# Directions
Look below for the line containing "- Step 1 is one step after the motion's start" and the line containing "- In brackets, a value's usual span"; repeat exactly those two lines and all lines between them, and nothing else.
►
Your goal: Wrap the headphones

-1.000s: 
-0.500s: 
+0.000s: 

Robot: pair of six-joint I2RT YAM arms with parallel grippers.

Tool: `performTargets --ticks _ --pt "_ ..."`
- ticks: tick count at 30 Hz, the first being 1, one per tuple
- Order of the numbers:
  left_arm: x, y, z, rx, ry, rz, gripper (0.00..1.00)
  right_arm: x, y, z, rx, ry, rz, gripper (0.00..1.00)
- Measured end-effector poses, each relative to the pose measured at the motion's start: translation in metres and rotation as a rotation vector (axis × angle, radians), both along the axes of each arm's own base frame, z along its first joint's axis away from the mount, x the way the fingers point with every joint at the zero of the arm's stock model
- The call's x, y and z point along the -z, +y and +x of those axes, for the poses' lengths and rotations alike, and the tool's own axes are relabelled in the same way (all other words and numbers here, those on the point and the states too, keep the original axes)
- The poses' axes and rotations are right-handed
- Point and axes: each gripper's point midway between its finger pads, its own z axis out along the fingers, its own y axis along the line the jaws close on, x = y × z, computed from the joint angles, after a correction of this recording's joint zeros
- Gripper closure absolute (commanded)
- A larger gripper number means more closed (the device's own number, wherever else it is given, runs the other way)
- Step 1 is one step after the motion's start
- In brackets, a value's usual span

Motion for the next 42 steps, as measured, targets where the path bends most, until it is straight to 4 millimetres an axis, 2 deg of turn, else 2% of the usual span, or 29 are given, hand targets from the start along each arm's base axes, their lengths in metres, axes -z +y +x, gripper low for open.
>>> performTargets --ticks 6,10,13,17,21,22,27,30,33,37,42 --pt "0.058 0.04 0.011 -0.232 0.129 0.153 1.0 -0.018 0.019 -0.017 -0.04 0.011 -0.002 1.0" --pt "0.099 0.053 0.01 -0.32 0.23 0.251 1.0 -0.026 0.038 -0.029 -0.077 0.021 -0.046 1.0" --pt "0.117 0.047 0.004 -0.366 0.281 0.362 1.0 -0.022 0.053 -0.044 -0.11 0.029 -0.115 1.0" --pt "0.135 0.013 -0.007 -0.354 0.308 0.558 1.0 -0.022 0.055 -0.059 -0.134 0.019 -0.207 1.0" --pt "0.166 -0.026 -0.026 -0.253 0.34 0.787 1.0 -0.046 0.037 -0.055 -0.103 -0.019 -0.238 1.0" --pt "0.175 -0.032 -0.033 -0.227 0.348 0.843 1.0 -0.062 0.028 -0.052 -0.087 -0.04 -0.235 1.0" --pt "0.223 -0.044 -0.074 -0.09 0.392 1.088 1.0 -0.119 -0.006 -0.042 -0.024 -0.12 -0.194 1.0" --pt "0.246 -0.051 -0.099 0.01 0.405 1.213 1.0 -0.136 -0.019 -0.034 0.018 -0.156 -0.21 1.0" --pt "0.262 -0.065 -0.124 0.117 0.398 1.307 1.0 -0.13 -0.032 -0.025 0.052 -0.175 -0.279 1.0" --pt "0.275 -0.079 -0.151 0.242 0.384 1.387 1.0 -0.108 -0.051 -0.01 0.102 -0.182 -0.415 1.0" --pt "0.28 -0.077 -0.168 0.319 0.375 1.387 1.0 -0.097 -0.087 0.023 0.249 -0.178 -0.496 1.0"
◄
# Your response
- Step 1 is one step after the motion's start
- In brackets, a value's usual span

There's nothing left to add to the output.